For many years, India’s real estate markets languished in the shadow of a booming Mainland China, with investors flocking there to buy real estate and tap into emerging demand. More recently, as China has struggled to mediate structural oversupply in real assets, investment flows are moving increasingly in a southerly direction. A panel at the ULI’s 2024 Asia Pacific Summit in Tokyo addressed the dynamics of current investment landscapes in each market.
While economic issues have been a major reason for declining flows into China, they are to some extent also a natural consequence of the country’s evolution toward developed-market status, according to Tim Wang, co-president of logistics and industrial real estate at GLP China. As urbanization trends and infrastructure construction have peaked, demand has faded for new facilities.
India, meanwhile, is still in the early stages of investment-led economic growth, while also reaping the gains from a decade-long period of regulatory reform and loosening that has generated growth “of effectively 12 to 14 percent in nominal terms,” according to Singapore-based Rohan Sikri, senior partner at the Xander Group. “This is a quite staggering figure for what has always been a consumption-led economy. So today, combined with regulatory and infrastructure development, it has become a force to reckon with.”
Direct comparisons between the two markets are tricky, but one area where similarities may be drawn is in the pursuit of opportunistic or distressed investments. In China, according to Wang, distress still remains thin on the ground, despite deep constraints in capital. Nonetheless, dislocations certainly exist—and will presumably surface over time—in the form of either “residential developers, or owners of high-quality commercial and industrial real estate, who may be forced to sell at a discount to replacement cost.”
At the same time, Wang said that financing costs continue to decline “into three percent territory [compared with much higher rates] from four or five years ago, and with labor costs and construction materials also getting cheaper, that creates opportunities” for investors.
In India, meanwhile, opportunities for distress may not be as prolific as elsewhere simply because of the global interest rate cycle. Rates were almost nothing a couple of years ago; now they’ve become a significant component of underwriting costs.

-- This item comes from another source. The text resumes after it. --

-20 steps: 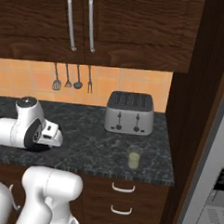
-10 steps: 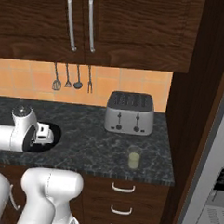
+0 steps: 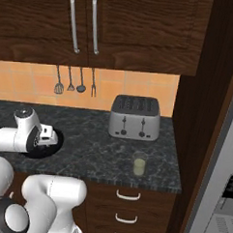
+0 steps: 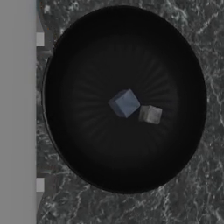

According to Sikri: “In the U.S., interest rates have gone from practically zero to around five percent, and real estate financing has gone from three-to-four percent to eight-to-10 percent. But India has always had high interest rates, so financing costs have crept up from eight percent to 8.7 percent—so they have moved, but it’s not a material shift compared to other markets.” At the same time, however, the availability of capital from Indian banks remains constrained.
Another issue that has traditionally proved thorny for foreign players in both China and India is strategies for exiting deals. At the moment, this may be academic in China because so few foreign investors are willing to enter new deals in the first place. Still, according to Wang, the market is not short of liquidity for income-generating assets, given that returns on fixed income and cash deposits in China are now at multi-year lows. He said there’s increased demand among Mainland institutions—in particular, insurance companies—for core or core-plus assets that require a minimum of asset management or operational expertise.
In India, meanwhile, liquidity is generally quite low, meaning deal flow is also suffering. According to Sikri: “I think 2023 was a year which saw an all-time low for liquidity. This year, people are a little more optimistic, but it is not going to be returning to 2019 levels anytime soon. So I think that’s a dynamic that’s playing out across markets. At the same time, there are still transactions happening for every deal, but if there were 15 bidders or 20 bidders in 2019, there are only four now—and that’s simply a function of reduced liquidity in the market.”